Patagonia Wavefarer ($59)
Boardshorts from one of the most ethical companies on the planet. Truth be told, Yvon Chouinard was just as much a surfer as he was a rock climber. But Patagonia sets the standard for quality on the hill and they extend their “Ironclad Guarantee” to replace or refund products, all the way to the coast. The Wavefarer is a well-made board short of light, quick drying nylon with a durable water repellent finish and side pocket. You have your choice between 19, 20 and 21-inch outseam with a variety of colors and prints.
Lib Tech Wharf Rat Pack ($99)
Lib Tech’s 20-litre Wharf Rat Pack is the call for summer adventures. You keep yourself and your gear dry all winter, why the heck would you fish damp clothes or a clammy towel from your bag in the summer? The Wharf Rat pack has a roll top watertight main compartment with sealing compression and drain hole, so your wet trunks or wetsuit can drain out the bottom with the option to seal up the drain in your car. The exterior front supply pocket keeps other items dry. Micro fleece lined pocket for iPod or shades and additional mesh side pockets; shoulder and waist straps are all Airmesh padded. Time on the road is time well spent.
Burton Bridgewater Short ($60)
Could there be a better conversation piece? One of three Burton Bridgewater boardshort styles, this one is a visual history of snowboarding with all your favorite Burton classic designs — Cruzer, Twin, Performer, Air, etc. Perfect for Rocky Mountain rafting adventures, paddling out or just swimming Vermont waterfalls. These feature classic 21-inch inseam fit with zipper side pocket, self-tie waistband and reinforced back rise seam. The whole trunk packs into its own pocket to take up less room in your bag.
DaKine Storm ($65)
Compared to those days you were riding the backside in a whiteout, a summer day at the beach kind of feels like … well, a day at the beach. But you still might get a little chill if the water gets under 68 degrees. And there are always those mornings and evenings with a little nip in the air. Keep your core warm with the Storm snug fit short sleeve surf shirt from the same company that makes great winter outerwear, packs, gloves and base layers. The Storm is a hybrid of a surf shirt and wetsuit top, with 2mm “DK-prene,” on the chest and back, SPF 50+ sun protection, flat lock seems and board short connector.

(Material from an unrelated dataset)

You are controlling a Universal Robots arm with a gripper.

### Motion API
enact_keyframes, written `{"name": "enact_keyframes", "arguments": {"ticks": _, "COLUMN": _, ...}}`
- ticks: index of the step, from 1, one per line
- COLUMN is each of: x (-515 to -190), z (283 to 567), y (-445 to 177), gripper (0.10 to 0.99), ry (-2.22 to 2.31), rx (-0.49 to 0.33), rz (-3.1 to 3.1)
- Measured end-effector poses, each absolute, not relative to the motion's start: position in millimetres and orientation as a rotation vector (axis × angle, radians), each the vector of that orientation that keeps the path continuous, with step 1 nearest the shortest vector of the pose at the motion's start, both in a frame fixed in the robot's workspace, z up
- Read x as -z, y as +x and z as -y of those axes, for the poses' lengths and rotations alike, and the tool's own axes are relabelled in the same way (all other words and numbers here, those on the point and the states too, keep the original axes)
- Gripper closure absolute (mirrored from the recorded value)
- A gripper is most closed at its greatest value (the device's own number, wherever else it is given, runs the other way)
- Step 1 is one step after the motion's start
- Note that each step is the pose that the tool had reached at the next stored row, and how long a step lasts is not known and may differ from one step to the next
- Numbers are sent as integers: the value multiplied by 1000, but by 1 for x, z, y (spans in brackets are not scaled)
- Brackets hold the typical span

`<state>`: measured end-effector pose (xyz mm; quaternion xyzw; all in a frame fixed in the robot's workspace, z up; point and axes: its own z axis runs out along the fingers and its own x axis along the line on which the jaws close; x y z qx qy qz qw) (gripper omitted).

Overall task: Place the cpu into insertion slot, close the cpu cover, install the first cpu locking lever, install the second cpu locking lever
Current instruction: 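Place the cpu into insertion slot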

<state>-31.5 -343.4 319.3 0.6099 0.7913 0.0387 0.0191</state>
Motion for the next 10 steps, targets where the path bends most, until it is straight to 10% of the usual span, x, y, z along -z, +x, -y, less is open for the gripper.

Burton Lil Buddy cooler bag ($70)
Keeping your cans cold in the winter is easy. You throw them in a snowbank and empty at will. It’s a little trickier for summer hikes, festivals, beach days or the trips to the skatepark. But the Lil Buddy makes it an easy haul. This 600D polyester-coated PU2 tote soft cooler is perfect for a 12-pack and keeps your other gear dry in several exterior pockets with cushioned removable shoulder straps. There’s also a handy bottle opener and koozie included (because you can never have enough koozies).